Task directions: Copy the first line of the entries below and every line after it through the line containing "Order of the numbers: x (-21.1". Do not include pictures.

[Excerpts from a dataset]
================

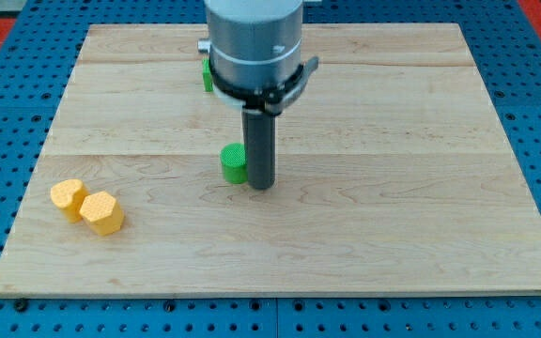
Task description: Push the green circle closer to the green star
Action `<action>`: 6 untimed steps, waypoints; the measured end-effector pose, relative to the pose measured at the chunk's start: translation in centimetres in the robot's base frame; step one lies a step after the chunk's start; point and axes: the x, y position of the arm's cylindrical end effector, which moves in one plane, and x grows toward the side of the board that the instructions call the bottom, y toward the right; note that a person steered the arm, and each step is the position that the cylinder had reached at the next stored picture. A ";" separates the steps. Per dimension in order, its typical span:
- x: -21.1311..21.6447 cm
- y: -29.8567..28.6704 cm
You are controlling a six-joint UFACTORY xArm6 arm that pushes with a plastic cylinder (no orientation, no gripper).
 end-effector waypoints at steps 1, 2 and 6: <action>-0.1 -2.3; -5.1 -0.9; -13.2 -5.9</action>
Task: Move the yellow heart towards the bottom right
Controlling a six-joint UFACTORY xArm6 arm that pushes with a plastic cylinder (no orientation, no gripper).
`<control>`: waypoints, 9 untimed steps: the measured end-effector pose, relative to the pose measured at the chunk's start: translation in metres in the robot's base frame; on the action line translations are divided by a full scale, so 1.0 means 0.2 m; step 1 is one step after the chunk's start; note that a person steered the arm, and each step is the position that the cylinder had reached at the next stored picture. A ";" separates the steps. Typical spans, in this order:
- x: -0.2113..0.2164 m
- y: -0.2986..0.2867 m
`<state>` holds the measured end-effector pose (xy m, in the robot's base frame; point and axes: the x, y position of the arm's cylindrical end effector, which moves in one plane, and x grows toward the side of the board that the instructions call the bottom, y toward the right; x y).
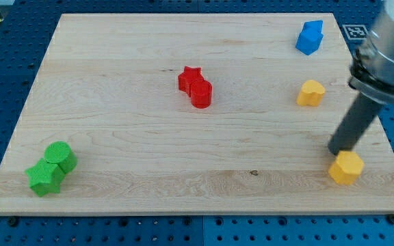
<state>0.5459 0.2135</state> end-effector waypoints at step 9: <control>-0.90 -0.07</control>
<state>0.3661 0.1992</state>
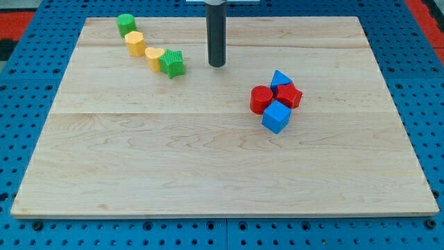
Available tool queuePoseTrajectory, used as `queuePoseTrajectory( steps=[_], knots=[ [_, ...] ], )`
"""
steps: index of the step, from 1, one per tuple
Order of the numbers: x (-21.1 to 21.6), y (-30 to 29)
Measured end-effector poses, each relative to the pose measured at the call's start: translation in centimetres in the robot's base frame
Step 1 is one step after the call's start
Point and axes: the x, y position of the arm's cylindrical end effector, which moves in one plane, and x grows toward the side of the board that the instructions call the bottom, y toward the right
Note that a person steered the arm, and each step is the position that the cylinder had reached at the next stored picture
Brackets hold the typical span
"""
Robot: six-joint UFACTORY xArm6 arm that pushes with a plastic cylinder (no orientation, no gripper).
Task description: Nudge green star right a bit
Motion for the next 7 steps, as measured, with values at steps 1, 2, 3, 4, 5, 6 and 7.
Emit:
queuePoseTrajectory(
  steps=[1, 2, 3, 4, 5, 6, 7],
  knots=[
    [1.6, -1.1],
    [3.6, -2.3],
    [5.2, -5.6],
    [5.5, -9.6],
    [5.5, -11.8],
    [5.1, -11.0],
    [3.6, -11.1]
  ],
)
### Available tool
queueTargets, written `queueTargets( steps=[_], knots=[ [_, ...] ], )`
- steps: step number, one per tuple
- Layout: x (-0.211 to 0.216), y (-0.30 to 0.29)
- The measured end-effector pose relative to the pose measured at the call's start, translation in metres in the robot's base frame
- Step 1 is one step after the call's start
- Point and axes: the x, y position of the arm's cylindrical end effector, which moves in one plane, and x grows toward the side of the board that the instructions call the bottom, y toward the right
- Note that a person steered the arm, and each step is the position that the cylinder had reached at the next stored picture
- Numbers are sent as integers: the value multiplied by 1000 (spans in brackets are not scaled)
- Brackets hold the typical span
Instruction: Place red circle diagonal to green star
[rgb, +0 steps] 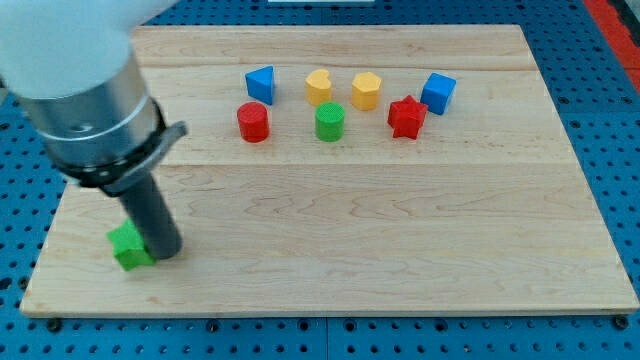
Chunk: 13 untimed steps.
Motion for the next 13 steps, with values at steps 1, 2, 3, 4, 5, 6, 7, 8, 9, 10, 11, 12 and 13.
queueTargets(
  steps=[1,2,3,4,5,6,7,8,9,10,11,12,13],
  knots=[
    [0,-5],
    [-48,8],
    [-115,9],
    [-170,4],
    [-208,60],
    [-209,114],
    [-183,133],
    [-168,78],
    [-207,92],
    [-195,55],
    [-142,43],
    [-100,45],
    [-102,68]
  ],
)
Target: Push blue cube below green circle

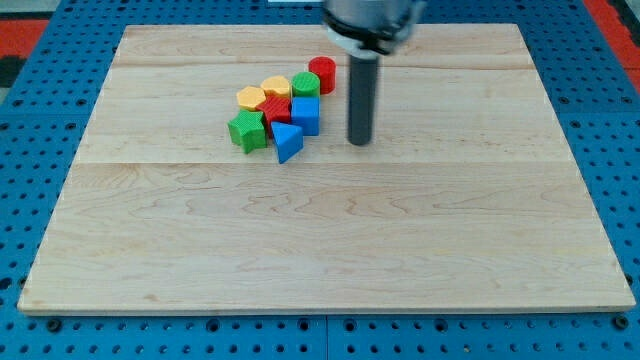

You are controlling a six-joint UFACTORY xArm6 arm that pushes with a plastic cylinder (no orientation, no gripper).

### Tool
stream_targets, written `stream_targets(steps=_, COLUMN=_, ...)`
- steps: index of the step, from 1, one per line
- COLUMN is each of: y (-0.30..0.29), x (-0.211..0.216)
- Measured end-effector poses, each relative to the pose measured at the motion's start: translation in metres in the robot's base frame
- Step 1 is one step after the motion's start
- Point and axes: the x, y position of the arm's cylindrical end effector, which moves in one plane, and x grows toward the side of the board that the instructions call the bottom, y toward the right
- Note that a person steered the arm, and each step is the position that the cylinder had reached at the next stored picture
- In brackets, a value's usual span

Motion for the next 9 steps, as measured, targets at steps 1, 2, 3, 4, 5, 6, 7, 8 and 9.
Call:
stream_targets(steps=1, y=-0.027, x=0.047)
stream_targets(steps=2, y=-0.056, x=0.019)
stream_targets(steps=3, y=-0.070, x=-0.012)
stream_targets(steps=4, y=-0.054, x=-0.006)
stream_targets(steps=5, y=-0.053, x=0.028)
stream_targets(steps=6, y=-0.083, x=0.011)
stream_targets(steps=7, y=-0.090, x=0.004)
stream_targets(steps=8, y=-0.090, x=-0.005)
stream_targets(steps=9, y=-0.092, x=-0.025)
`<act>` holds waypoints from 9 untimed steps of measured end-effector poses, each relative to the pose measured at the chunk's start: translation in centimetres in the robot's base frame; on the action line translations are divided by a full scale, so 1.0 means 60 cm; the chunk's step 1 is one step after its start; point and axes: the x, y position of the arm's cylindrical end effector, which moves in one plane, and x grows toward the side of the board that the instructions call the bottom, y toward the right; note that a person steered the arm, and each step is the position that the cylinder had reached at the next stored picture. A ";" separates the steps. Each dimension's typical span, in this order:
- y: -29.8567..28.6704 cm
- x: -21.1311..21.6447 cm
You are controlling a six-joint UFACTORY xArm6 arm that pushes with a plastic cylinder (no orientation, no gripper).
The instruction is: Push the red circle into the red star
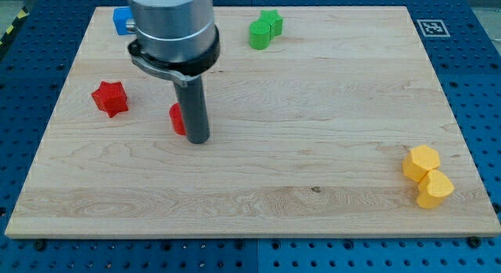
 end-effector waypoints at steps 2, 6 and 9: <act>-0.077 -0.037; -0.298 -0.073; -0.199 -0.051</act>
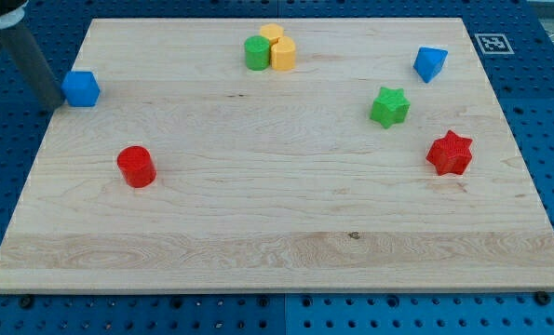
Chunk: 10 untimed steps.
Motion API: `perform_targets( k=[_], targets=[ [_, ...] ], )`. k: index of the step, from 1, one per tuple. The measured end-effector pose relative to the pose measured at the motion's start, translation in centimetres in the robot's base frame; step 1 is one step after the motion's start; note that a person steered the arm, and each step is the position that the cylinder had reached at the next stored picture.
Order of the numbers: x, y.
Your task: Push the blue cube below the yellow heart
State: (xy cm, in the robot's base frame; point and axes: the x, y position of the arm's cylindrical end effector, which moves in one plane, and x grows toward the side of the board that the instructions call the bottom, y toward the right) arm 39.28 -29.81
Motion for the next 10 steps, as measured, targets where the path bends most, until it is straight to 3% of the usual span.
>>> perform_targets(
  k=[1, 2, 4, 5, 7, 8, 10],
  targets=[
    [4.2, 0.5],
    [4.3, 5.1],
    [5.4, 3.1],
    [5.0, -0.2],
    [-5.4, -0.6],
    [-6.3, -0.6],
    [-2.9, 1.6]
  ],
)
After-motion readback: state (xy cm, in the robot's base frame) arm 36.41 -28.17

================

Solved problem:
Task description: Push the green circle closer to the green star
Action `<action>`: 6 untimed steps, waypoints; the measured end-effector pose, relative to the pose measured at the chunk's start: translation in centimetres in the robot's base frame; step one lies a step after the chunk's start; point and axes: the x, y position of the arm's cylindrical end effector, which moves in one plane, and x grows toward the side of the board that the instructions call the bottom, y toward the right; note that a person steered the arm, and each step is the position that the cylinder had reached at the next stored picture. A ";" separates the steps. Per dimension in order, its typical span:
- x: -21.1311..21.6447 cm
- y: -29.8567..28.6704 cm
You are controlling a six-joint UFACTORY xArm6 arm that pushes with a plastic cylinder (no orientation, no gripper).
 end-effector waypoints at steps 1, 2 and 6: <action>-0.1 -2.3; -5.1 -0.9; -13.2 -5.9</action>
Task: Move the yellow heart towards the bottom right
Controlling a six-joint UFACTORY xArm6 arm that pushes with a plastic cylinder (no orientation, no gripper).
`<control>`: waypoints, 9 untimed steps: the measured end-effector pose, relative to the pose measured at the chunk's start: translation in metres in the robot's base frame; on the action line translations are divided by a full scale, so 1.0 means 0.2 m; step 1 is one step after the chunk's start; note that a person steered the arm, and each step is the position that the cylinder had reached at the next stored picture. A ";" separates the steps. Typical spans, in this order:
- x: -0.2113..0.2164 m
- y: -0.2986..0.2867 m
`<state>` holds the measured end-effector pose (xy m, in the robot's base frame; point and axes: the x, y position of the arm's cylindrical end effector, which moves in one plane, and x grows toward the side of the board that the instructions call the bottom, y toward the right; x y).
<state>0.5459 0.2135</state> end-effector waypoints at step 9: <control>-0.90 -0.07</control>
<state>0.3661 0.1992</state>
Available tool queuePoseTrajectory, used as `queuePoseTrajectory( steps=[_], knots=[ [_, ...] ], )`
"""
steps: index of the step, from 1, one per tuple
Order of the numbers: x (-21.1 to 21.6), y (-30 to 29)

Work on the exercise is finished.